◆ **EXERCISE**: Your answer should consist of the lines below that hold the word "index".

THE DATA START

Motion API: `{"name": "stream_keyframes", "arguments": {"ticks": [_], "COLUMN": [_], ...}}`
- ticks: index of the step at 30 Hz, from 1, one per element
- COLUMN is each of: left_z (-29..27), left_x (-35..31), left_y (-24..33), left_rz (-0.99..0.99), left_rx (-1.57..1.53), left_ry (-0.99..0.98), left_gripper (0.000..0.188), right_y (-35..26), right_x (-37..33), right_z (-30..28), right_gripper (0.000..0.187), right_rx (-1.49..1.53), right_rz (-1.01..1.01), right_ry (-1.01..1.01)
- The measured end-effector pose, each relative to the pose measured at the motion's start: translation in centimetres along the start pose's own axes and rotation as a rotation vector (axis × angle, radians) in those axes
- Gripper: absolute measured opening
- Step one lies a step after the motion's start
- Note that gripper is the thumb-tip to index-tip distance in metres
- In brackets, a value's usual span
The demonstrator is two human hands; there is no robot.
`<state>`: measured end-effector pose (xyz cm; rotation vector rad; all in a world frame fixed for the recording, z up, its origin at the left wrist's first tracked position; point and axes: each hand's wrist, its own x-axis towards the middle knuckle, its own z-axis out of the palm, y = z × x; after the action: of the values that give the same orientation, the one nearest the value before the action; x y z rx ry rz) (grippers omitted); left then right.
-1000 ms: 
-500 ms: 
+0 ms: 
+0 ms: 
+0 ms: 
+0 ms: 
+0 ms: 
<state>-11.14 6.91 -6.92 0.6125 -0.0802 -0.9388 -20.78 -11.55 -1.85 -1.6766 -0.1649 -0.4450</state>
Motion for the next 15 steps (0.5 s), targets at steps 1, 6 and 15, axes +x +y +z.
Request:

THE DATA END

◆ **SOLUTION TO THE EXERCISE**:
- ticks: index of the step at 30 Hz, from 1, one per element
- Note that gripper is the thumb-tip to index-tip distance in metres

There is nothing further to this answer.